Debajo de la ventana, en un rincón, había una butaca de mi altura donde me sentaba siempre mientras miraba a mi abuela desvestirse y canturrear mientras se quitaba los pendientes y los dejaba en el joyero.
Al lado estaba mi habitación. Me entantaba mi habitación! para mí era la más grande. Llena de juguetes. Solo entrar a la izquierda tenía mi cama con mi mesita de noche. Y a los pies un armario que me sacaba tres cabezas. Todo lo demás eran juguetes.. La noria de las barriguitas, la cocinita, Rosaura, mi mesita del té.. y las miles de muñecas que me acompañaban.
Cojía mi rebeca y volvía corriendo al lado de mi abuela. Me arreglaba siempre para que fuera mona. Me llevaba al baño, al lado de la habitación de mi tío, y me lavaba las manos y los dientes. Siempre bajo su sonrisa. "Vamos que habrán bajado todas".. Recuerdo su mirada, dulce. Todo lo tierna que puede ser una abuela que se convierte en madre. Cómo la quería.. Ella junto a mi abuelo y mi tío era lo que más adraba del mundo. Lo único que conocía.

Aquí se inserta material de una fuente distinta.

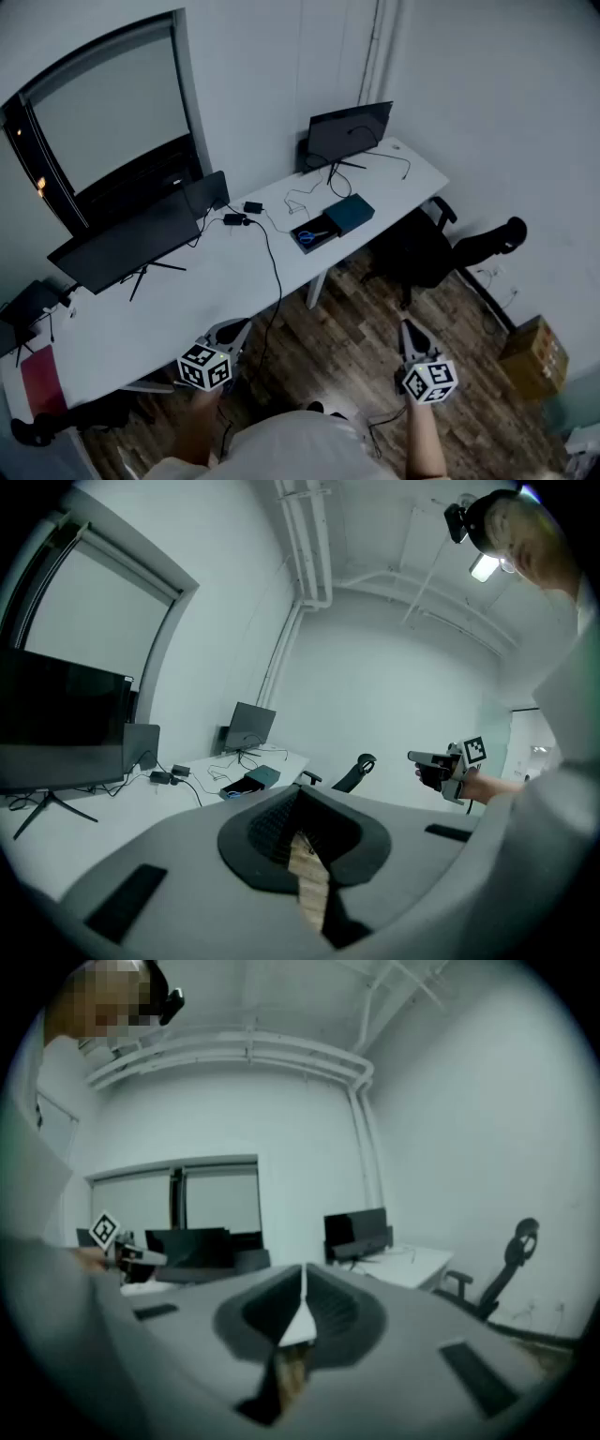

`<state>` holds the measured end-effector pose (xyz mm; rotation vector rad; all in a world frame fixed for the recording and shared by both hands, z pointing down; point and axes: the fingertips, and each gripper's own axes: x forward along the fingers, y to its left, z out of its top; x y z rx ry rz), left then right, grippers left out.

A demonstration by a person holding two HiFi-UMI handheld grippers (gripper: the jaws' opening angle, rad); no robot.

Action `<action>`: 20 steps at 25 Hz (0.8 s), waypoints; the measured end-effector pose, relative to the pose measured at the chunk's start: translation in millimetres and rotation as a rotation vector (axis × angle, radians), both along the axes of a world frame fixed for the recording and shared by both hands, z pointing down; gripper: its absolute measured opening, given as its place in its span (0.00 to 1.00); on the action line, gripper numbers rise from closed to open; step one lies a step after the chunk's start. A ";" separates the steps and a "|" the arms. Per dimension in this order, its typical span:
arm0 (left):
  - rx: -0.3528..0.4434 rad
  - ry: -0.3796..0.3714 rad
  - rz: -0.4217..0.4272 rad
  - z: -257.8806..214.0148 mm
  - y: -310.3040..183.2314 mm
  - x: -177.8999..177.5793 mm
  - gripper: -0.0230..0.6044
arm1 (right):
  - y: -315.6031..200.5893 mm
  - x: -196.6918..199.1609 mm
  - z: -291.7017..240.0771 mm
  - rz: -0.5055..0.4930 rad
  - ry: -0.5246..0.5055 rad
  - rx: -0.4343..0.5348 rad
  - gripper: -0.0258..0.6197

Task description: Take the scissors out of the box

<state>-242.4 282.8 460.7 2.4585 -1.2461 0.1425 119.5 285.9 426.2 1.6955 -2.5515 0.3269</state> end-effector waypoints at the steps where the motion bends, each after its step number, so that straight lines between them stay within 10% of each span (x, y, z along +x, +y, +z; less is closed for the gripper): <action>1: 0.001 -0.001 -0.002 0.3 -0.9 0.4 0.09 | -1.2 0.6 -0.3 -0.001 0.000 0.002 0.10; 20: -0.011 -0.010 -0.053 10.0 -3.5 34.9 0.09 | -19.3 24.9 6.3 -0.077 0.042 -0.003 0.10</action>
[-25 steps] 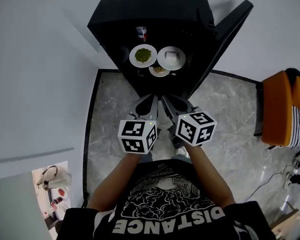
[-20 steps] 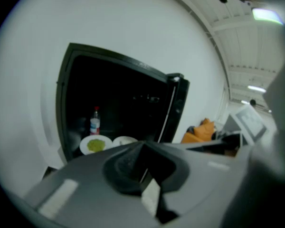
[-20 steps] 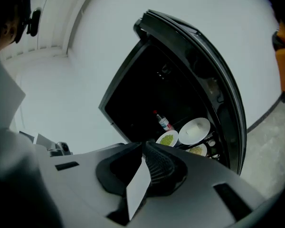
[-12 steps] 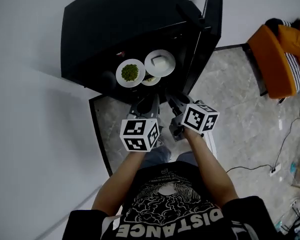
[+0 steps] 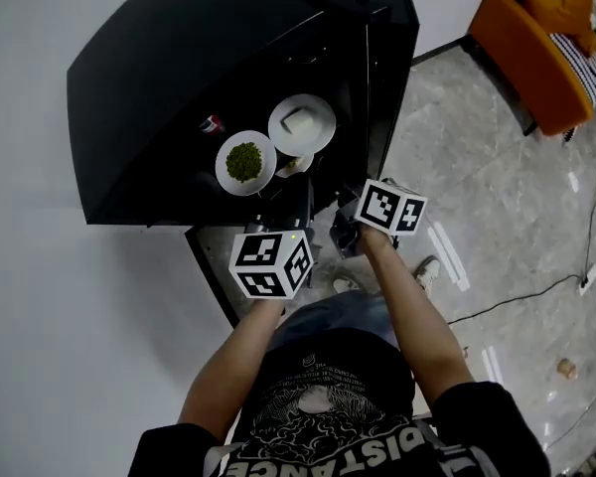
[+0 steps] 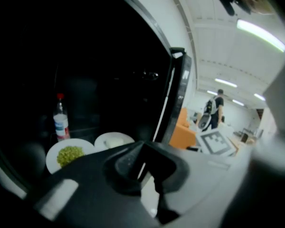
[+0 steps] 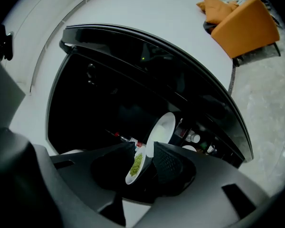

Añoro aquellos años. Donde sólo había felicidad para mí. Donde tenía a quién más necesitaba y más quería. Ahora no encuentro ese sentimiento. No encuentro ese lugar al que pertenezco. No están. No me pueden abrazar en momentos de debilidad. Ni me puede guiñar un ojo de complicidad mientras me sonríe. Ni me mira tiernamente mientras me lavo las manos y los dientes después de merendar. No oigo canturrear.
Por ello cierro los ojos. Para sentirlos en mí.